Under the current system, an exoneree can seek a pardon by applying through the Governor’s Clemency Office, which reviews petitions and provides recommendations to the governor.
But the process is opaque, Lau says. A page on the clemency office’s website designed to show pending applications, for instance, hasn’t been updated since Cooper took office.
“It’s really a black box,” he says. “Once the request is made, you don’t know anything about what’s happening or where it stands.”
That’s the case for Dudley, who was convicted in 1992 of sexually assaulting his nine-year-old daughter based solely on her account to police. She later recanted her story.

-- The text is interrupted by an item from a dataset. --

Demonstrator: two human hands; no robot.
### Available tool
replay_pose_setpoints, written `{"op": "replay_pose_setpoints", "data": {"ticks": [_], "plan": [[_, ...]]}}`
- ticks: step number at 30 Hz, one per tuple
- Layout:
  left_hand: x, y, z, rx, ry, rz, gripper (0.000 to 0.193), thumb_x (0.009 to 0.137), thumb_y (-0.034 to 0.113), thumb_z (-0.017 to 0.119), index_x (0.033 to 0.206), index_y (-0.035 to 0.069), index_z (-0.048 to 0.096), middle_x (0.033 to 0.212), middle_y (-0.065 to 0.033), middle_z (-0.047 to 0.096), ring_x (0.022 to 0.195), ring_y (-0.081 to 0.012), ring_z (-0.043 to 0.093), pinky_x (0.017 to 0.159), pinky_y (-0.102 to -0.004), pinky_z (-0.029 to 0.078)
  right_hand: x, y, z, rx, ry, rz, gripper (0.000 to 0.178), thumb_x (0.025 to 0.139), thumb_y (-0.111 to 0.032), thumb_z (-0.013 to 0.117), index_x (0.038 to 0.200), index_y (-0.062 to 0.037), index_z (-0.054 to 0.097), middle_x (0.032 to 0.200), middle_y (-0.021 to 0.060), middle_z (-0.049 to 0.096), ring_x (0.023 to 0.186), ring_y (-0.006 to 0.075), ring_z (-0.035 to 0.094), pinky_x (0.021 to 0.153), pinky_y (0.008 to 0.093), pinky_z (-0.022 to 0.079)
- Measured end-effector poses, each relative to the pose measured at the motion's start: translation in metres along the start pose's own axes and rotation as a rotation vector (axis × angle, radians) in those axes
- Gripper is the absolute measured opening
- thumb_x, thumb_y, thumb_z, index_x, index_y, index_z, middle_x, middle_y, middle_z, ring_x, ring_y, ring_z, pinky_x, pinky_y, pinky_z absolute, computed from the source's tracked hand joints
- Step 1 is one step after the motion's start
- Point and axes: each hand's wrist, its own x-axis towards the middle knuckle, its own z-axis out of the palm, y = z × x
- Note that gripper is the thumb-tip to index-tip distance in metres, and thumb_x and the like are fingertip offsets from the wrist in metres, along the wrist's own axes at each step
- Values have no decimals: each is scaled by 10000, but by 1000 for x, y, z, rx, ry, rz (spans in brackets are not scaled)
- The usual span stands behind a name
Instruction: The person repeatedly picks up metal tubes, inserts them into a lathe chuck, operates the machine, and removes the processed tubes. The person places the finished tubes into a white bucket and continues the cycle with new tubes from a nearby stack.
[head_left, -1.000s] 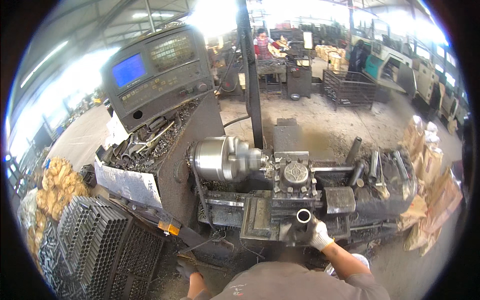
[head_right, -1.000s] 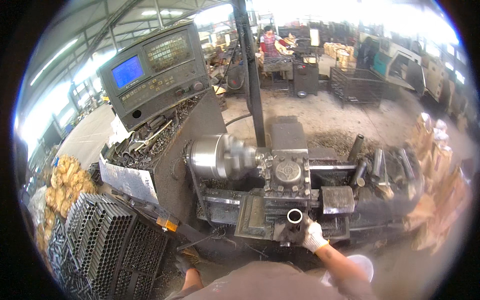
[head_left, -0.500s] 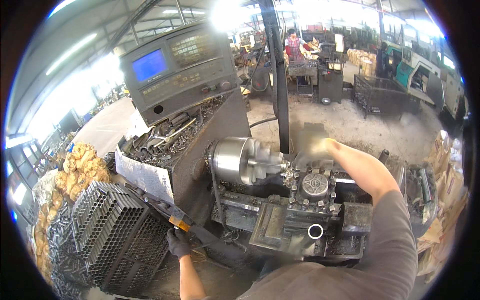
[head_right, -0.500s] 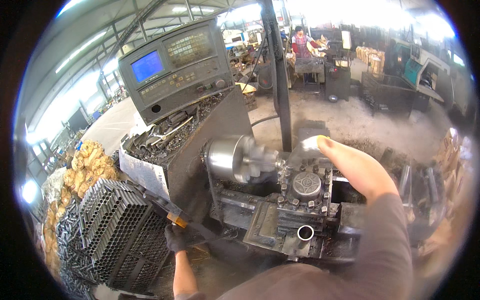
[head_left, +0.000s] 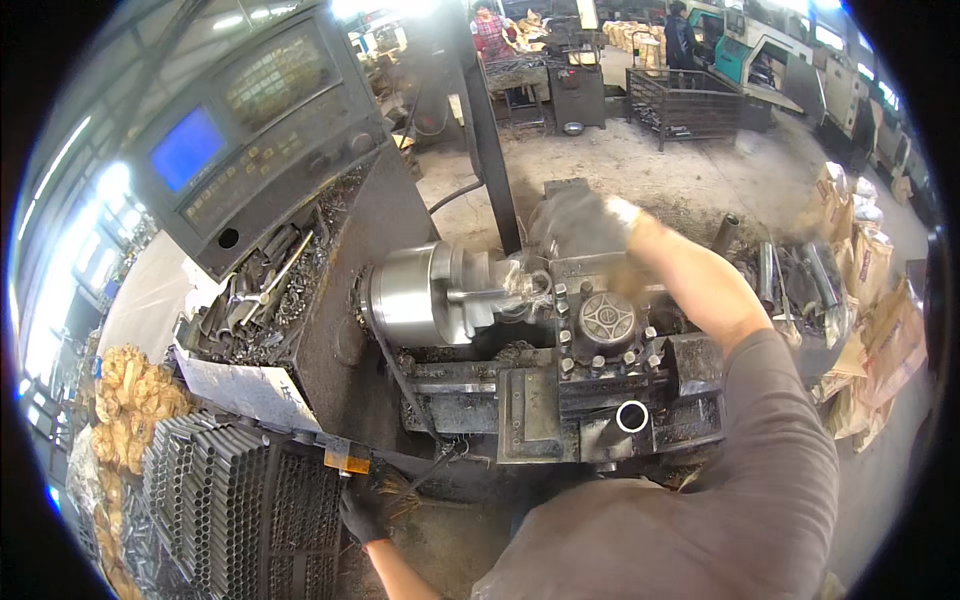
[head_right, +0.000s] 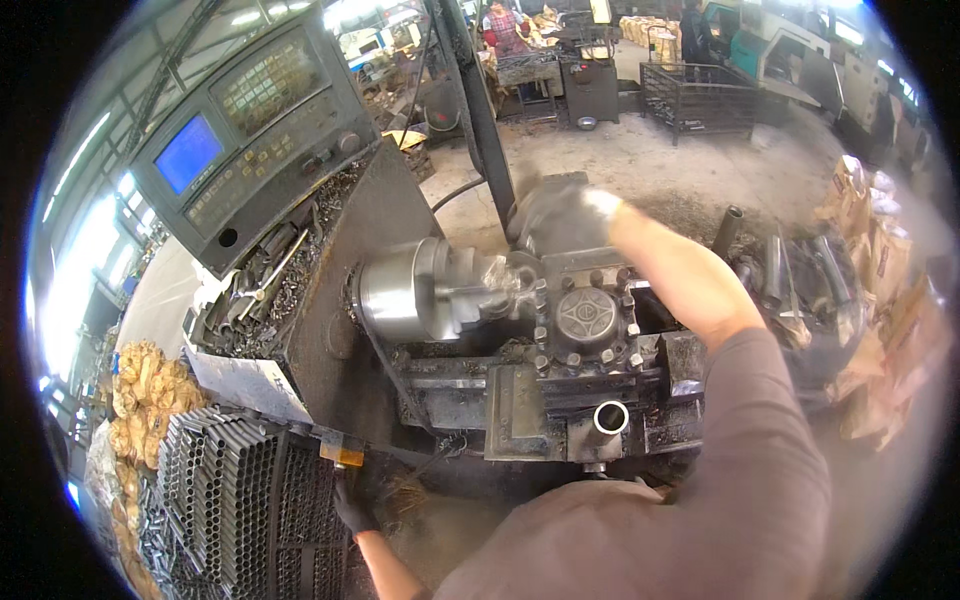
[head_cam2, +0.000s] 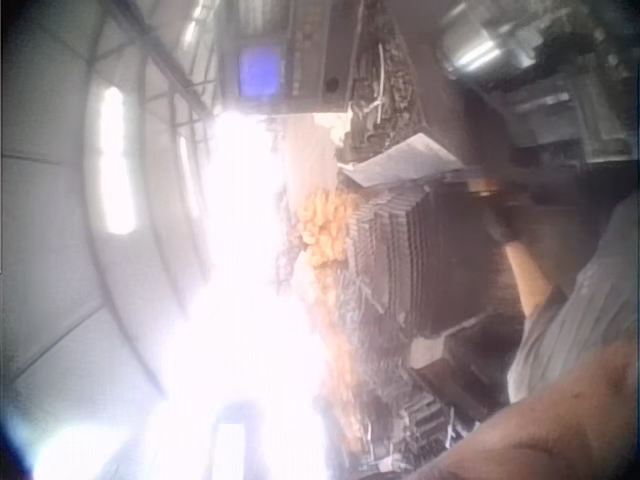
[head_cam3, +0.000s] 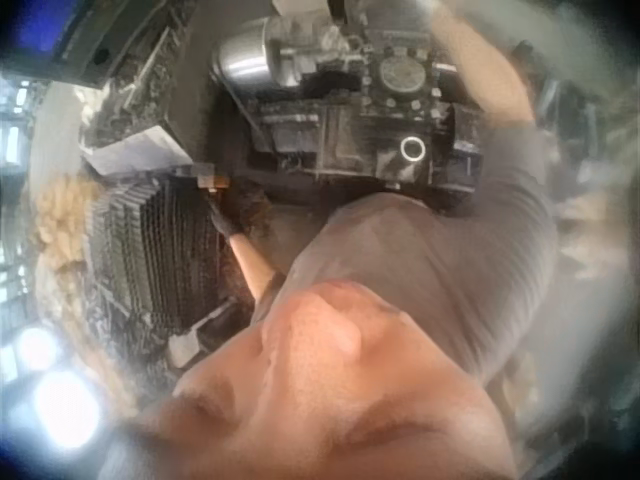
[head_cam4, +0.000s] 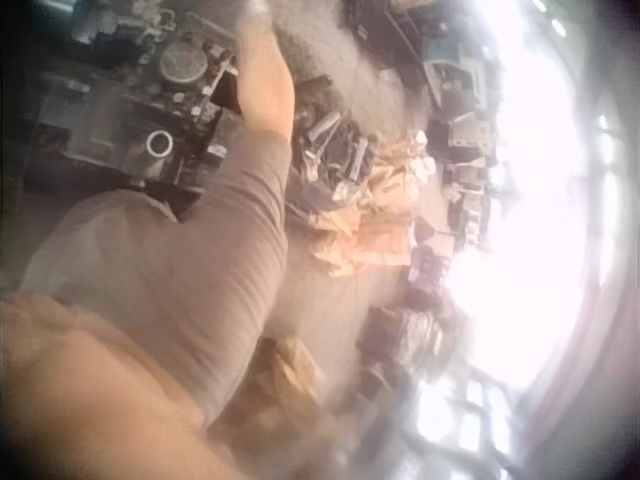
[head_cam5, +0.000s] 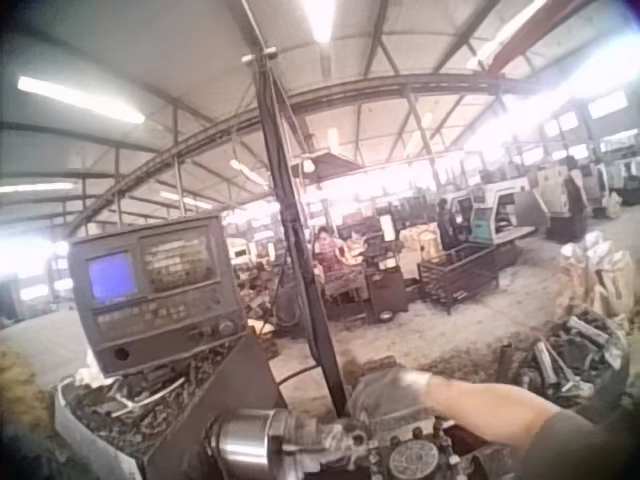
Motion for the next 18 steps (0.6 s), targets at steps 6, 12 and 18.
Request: {"op": "replay_pose_setpoints", "data": {"ticks": [6,12,18], "plan": [[-112,64,10,-1083,-163,-1385,313,986,216,679,1269,83,662,957,-161,684,873,-276,693,679,-422,562,-77,47,23,-71,-460,1321,286,968,-283,640,1151,-145,810,1177,147,773,1070,323,736,920,419,585],[-116,125,-20,-941,-617,-488,321,994,243,673,1269,78,679,919,-115,710,825,-305,684,706,-424,550,2,8,59,419,-448,604,441,914,-364,742,1247,-78,789,1167,149,795,1073,301,758,928,405,598],[42,305,-80,-656,-402,318,408,925,304,769,1273,102,707,1028,-129,733,1062,-377,699,966,-512,543,80,-44,86,556,-641,496,492,797,-526,863,877,-42,813,811,127,792,707,244,735,652,430,580]]}}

Dudley’s application for pardon went to the governor’s office shortly after his release, where it’s lingered without resolution for five years.
And Dudley’s not alone.
“I know of five people who have pending requests in front of the governor,” Lau says. “I can’t tell you if there’s more because those are just the people I personally know have made requests.”
Lau said former Governor Pat McCrory acted with “quite a bit of speed” in granting pardons, particularly in the case of LaMonte Armstrong, who was exonerated in March 2013 and by December 2013 had received a pardon that provided compensation.
“In comparison, the prior administration was much better in making these decisions and making them in a timely fashion to actually help someone coming out of a long-term incarceration who really needs some assistance and help with their immediate needs,” Lau says.
Cooper, meanwhile, went nearly his entire first term without any acts of clemency. In December, he finally granted pardons to five people including Ronnie Long, one of Lau’s clients.
Long was exonerated in August 2020 and received his pardon in December, but his case was unique.
“There was a huge push for that act to be taken in Ronnie Long’s case,” Lau says. “It shouldn’t take moving mountains to get these quick decisions.”
The four other men pardoned last December waited longer: “Those people had been exonerated for five years and had had their requests pending for years without any action and had no idea whether or not they would ever receive a pardon of innocence.”
Cooper recently pardoned Darryl Howard, but again, he had waited nearly five years before receiving the pardon that allowed for compensation.
“The fact is, these men need the money as soon as they come out,” Lau says, pointing to the case of Charles Ray Finch, who was exonerated in May 2019 after 43 years in prison.
“We pushed him out of prison in a wheelchair at 80 years old, and he’s still not received a dime from the state for those 43 years of wrongful incarceration.”
The governor, whose pardons could be held against him during a reelection bid, shouldn’t be the gatekeeper, Lau says.
“It’s too political a process to have the governor as the gatekeeper when an impartial court could trigger the compensation itself in an open hearing with a transparent review of all the evidence in the case.”
A home of his own
The two-bedroom apartment on the ninth floor of the Kinston Towers is “basic … nothing flashy about it,” Hawkins, Dudley’s sister, says. “Just a place where he can lay his head until he can do better.”
And that’s his dream, she says. (On the advice of Dudley’s attorney with a police misconduct lawsuit pending, Hawkins spoke on her brother’s behalf.)
“When he went in, he was a young, vibrant man who held down a job. He had a wife. He had a relationship with his kids,” she says.
Now his children are grown, and his wife died before his release. His mother, too.
A monthly Social Security check, which covers Dudley’s rent and a little food, goes only so far, his sister says.
“He has to stretch that money the whole month.”
Dudley talks about owning a home, a yard. Something peaceful. Something he had been working for before his life was ripped away from him. But her brother still has hope, Hawkins says.
“He should be compensated for the life that he wanted before they locked him up,” she says. “He wanted to work. He wanted to retire. He wanted to raise his kids. And do things like normal people do. And they took this away from him.”